**EXERCISE AIM**
Examine the data line by line and report how many lines include the word "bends", with no additional output.

**TASK INPUTS**
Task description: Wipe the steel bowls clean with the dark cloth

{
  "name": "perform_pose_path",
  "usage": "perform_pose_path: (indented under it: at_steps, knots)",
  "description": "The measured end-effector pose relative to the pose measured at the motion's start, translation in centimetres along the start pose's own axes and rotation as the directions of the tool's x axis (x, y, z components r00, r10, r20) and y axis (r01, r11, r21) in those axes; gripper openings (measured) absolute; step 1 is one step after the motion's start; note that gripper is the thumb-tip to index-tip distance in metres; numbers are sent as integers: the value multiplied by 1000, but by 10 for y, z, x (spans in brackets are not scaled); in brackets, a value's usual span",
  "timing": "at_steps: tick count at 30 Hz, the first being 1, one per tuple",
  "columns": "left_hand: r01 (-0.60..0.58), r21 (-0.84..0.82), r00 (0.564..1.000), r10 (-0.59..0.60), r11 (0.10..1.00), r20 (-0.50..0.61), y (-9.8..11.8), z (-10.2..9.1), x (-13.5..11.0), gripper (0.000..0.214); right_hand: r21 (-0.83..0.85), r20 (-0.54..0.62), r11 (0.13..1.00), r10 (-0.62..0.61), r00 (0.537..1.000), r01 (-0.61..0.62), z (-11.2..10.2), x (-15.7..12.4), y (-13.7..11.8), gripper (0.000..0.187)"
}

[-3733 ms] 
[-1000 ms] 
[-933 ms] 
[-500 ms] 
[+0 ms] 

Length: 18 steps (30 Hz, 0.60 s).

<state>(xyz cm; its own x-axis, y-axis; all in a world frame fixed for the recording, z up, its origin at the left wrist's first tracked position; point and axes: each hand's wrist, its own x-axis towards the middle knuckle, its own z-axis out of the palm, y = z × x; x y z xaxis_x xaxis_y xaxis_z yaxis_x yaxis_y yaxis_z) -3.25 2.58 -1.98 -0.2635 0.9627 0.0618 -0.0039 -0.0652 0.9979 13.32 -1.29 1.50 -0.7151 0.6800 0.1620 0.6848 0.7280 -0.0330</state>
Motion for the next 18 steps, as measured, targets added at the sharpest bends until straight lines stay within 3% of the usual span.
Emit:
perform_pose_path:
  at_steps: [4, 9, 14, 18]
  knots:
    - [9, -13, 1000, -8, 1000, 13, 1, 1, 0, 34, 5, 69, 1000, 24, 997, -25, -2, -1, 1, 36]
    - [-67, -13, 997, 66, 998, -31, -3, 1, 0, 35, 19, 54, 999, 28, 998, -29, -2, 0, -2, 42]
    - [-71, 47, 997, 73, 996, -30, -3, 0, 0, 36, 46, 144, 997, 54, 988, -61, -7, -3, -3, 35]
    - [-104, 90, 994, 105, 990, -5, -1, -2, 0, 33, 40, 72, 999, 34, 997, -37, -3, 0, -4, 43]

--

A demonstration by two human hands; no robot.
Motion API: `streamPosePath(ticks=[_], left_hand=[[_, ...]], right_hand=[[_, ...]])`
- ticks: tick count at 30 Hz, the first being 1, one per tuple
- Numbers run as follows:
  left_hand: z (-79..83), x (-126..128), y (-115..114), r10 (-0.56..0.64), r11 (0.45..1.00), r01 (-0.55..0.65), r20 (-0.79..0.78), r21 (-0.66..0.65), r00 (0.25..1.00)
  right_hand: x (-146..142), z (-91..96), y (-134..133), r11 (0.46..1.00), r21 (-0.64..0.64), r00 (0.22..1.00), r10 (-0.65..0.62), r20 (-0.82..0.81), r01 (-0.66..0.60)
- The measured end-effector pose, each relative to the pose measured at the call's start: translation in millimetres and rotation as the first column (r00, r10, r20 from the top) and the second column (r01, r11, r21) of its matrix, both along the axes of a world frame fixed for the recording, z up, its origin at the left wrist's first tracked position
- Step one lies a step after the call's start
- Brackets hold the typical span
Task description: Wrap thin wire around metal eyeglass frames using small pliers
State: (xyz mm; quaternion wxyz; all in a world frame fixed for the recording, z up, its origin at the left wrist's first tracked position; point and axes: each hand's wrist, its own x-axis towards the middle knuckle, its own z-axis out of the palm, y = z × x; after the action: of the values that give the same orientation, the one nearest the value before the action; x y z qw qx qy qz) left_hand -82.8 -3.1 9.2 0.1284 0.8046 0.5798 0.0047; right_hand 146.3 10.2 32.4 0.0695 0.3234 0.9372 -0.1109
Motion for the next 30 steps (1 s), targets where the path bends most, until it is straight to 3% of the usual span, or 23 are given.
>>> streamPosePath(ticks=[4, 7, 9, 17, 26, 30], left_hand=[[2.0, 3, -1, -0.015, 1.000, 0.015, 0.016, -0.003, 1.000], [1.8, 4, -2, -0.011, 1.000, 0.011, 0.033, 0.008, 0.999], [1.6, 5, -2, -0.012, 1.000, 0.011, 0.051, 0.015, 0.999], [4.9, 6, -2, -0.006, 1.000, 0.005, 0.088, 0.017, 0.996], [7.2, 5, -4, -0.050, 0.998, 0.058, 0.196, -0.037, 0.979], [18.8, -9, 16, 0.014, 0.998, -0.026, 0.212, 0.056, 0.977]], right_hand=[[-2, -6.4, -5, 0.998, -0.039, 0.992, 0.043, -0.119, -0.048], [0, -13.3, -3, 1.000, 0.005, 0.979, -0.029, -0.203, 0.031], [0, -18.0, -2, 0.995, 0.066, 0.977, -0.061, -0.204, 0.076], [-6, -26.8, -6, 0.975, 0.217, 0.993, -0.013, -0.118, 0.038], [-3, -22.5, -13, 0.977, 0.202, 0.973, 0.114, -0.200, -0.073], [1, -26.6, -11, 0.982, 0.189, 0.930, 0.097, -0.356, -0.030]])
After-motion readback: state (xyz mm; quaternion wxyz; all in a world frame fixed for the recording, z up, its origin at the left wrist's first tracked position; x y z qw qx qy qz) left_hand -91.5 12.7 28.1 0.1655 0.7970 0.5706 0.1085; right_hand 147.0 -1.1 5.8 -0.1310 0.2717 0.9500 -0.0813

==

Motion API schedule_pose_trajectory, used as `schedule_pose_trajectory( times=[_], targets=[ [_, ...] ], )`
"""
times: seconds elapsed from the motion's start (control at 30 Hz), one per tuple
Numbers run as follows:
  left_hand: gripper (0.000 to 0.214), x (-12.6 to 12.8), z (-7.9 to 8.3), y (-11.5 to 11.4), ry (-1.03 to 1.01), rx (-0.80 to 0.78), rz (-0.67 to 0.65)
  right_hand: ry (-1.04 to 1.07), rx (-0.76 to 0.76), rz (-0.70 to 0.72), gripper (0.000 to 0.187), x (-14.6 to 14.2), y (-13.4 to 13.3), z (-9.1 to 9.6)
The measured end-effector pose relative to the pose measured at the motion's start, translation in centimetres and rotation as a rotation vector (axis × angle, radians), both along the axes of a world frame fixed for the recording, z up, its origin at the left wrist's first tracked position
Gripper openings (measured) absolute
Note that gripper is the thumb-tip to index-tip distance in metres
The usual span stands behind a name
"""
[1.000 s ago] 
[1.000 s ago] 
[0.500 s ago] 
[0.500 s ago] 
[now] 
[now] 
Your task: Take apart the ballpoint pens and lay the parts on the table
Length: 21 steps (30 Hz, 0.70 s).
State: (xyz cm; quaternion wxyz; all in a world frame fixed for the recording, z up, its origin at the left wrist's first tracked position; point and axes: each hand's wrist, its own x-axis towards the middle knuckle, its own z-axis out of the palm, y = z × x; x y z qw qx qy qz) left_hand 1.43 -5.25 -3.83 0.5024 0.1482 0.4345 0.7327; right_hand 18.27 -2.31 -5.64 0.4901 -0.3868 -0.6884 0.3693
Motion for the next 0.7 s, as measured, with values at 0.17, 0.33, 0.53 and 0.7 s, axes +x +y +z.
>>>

**TASK ANSWER**
2